WHAT THE TASK REQUIRES: Go through the entries one line at a time, and gather every line that has the word "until".

RAW DATA:
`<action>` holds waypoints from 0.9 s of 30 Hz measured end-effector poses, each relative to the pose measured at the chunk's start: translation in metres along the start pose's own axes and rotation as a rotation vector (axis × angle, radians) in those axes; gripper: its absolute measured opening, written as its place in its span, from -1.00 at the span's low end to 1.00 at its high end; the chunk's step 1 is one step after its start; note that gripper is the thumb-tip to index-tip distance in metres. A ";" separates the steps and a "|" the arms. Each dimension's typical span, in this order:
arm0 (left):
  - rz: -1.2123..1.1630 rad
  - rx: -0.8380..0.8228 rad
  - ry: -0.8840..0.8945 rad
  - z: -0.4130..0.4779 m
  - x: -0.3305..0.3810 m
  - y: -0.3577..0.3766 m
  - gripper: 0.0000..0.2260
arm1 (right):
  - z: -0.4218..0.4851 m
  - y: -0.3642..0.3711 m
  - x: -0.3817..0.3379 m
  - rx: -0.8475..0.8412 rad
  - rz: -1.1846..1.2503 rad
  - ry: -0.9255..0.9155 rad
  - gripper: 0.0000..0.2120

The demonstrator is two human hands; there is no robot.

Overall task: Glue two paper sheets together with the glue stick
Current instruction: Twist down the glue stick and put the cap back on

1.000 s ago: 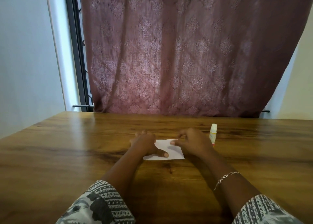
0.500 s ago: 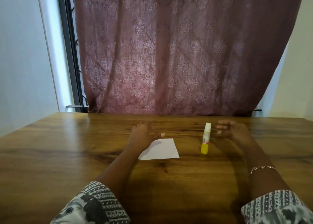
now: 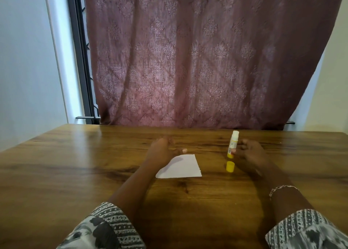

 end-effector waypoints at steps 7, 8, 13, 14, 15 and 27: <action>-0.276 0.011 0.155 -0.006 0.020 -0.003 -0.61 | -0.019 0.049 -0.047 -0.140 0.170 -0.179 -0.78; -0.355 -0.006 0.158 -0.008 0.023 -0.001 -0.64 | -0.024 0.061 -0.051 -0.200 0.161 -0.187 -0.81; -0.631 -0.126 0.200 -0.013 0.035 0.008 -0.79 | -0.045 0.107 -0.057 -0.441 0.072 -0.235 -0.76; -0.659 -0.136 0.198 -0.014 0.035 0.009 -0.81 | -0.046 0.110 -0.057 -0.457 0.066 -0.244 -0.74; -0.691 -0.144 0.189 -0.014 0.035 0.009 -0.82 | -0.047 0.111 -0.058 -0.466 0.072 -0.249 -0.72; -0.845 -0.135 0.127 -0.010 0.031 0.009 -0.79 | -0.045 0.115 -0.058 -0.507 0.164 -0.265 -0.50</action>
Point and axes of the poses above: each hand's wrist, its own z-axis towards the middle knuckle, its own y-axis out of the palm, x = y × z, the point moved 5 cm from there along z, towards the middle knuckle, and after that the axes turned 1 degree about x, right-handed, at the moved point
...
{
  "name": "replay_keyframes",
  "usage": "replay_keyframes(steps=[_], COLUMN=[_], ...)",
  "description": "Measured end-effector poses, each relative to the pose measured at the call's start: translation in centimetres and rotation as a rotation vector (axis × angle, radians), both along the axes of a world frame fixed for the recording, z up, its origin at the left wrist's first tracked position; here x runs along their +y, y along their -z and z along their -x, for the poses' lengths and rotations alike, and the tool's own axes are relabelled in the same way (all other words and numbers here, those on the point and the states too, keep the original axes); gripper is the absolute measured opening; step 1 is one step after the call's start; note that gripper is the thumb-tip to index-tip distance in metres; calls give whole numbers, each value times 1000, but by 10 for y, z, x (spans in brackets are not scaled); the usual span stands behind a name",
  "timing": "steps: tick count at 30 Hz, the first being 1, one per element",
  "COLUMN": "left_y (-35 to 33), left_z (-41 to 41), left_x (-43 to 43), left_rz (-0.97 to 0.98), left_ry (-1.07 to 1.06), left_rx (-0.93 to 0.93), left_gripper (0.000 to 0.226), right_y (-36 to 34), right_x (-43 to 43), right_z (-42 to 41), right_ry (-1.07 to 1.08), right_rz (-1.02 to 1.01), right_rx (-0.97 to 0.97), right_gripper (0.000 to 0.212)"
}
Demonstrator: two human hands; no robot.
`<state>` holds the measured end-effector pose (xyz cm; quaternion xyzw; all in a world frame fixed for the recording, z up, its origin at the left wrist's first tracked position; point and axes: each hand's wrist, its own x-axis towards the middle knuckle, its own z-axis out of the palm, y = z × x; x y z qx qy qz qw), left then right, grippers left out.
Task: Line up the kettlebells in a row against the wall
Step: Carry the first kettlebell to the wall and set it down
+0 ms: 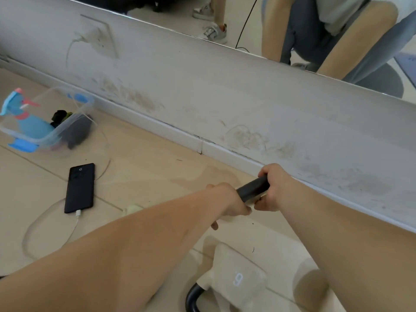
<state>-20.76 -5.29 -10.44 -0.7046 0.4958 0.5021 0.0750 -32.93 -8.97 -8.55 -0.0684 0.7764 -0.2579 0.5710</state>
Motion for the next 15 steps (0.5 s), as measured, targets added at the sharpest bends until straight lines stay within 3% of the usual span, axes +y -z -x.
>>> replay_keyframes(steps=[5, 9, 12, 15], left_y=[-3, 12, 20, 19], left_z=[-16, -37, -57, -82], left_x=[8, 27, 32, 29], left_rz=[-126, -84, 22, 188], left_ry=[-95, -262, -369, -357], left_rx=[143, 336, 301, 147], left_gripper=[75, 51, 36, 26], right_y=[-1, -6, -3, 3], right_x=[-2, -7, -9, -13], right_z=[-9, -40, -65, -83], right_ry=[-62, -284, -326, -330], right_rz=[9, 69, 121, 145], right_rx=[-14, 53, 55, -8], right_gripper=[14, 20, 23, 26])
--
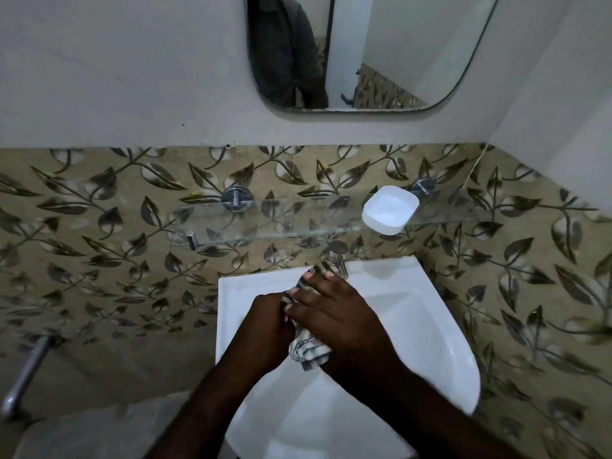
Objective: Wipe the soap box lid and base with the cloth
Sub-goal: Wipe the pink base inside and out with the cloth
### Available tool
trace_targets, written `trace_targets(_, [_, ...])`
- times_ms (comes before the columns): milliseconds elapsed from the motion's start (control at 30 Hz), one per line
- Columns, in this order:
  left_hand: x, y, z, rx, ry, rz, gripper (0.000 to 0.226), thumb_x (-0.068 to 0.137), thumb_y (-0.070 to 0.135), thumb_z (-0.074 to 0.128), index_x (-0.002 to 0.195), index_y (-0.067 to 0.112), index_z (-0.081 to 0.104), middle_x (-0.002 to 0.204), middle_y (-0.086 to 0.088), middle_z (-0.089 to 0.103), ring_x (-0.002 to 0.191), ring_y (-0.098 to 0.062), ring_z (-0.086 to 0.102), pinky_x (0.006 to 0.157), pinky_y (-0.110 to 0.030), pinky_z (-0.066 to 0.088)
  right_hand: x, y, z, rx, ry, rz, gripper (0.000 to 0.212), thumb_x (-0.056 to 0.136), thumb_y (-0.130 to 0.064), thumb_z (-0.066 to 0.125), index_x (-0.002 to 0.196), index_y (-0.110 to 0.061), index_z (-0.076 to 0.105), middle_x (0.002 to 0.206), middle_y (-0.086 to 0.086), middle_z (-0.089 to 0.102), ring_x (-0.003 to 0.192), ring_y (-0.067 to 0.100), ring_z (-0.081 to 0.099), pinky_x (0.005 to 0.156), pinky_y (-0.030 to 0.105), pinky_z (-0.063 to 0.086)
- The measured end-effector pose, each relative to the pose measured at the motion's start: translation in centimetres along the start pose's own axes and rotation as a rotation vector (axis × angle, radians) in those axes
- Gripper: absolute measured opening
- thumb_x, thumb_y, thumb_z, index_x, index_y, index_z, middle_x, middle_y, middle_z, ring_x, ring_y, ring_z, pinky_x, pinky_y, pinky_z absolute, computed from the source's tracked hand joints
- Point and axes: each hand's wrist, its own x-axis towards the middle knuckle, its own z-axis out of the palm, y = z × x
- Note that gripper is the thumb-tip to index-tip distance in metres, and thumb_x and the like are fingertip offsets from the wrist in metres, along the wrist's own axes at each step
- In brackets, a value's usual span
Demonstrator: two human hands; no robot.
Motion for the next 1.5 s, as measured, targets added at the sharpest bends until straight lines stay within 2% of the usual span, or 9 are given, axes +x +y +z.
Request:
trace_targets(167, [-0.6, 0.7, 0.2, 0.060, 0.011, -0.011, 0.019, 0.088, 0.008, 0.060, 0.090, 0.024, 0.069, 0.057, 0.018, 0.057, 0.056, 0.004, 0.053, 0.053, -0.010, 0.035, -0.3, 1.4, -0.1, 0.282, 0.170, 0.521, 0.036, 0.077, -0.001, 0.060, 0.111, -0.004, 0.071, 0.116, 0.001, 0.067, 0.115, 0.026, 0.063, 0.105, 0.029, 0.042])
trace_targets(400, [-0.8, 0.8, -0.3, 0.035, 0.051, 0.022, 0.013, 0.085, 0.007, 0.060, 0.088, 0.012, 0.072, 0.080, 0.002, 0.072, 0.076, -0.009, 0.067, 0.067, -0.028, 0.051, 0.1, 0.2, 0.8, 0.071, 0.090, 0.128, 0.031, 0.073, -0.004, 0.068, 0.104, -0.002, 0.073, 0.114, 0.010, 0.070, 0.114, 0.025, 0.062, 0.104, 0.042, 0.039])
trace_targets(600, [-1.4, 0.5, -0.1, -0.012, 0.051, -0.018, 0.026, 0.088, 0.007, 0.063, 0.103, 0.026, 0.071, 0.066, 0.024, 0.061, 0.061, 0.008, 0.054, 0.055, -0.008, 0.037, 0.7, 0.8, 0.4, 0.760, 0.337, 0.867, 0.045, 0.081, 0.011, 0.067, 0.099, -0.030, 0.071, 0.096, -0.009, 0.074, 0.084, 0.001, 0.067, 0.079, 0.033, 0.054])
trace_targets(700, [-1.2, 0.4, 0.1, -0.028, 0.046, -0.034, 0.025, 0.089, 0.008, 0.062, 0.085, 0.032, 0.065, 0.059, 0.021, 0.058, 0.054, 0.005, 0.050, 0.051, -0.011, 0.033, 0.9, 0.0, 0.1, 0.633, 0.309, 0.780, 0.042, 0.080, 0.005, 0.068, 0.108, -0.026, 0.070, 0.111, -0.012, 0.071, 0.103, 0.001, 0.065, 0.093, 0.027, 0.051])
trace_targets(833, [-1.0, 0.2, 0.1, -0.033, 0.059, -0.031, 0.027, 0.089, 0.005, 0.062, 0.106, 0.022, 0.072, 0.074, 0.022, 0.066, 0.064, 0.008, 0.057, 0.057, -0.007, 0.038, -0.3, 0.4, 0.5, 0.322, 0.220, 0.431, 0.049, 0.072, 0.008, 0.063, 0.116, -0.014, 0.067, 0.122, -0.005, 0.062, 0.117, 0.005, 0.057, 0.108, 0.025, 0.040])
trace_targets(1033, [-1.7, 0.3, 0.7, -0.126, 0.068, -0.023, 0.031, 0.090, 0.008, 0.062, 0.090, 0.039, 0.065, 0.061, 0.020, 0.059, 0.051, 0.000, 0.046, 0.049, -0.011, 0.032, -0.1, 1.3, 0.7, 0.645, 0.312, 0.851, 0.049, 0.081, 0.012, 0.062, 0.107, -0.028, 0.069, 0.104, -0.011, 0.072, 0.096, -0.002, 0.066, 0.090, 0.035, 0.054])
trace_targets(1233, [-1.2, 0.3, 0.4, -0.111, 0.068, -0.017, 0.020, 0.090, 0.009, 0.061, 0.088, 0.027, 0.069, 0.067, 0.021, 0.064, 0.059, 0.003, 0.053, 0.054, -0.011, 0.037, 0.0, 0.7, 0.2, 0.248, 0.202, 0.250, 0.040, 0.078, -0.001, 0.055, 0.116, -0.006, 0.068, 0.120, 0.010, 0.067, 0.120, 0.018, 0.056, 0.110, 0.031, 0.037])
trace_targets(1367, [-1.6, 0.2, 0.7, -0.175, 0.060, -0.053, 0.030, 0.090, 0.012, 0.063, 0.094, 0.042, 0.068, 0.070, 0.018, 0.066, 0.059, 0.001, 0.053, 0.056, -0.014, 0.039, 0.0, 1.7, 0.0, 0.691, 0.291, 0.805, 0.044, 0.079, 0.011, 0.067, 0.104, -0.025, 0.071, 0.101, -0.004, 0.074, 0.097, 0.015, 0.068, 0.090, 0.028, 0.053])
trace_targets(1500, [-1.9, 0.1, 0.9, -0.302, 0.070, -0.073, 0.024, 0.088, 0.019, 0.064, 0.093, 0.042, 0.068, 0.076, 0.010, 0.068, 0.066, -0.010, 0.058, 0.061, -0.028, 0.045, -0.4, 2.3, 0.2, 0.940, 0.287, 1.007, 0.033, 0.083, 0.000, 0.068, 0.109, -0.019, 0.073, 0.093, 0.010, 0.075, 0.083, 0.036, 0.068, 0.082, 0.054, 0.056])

REPLY TO THE EXERCISE:
Motion for the next 15 steps (0.5 s), as measured, targets added at the sharpest bends until straight lines stay within 3% of the usual span, axes +y -z -x.
Motion for the next 1.5 s, as measured, targets added at the sharpest bends until straight lines stay within 2% of the usual span, or 9 are given, axes +x +y +z.

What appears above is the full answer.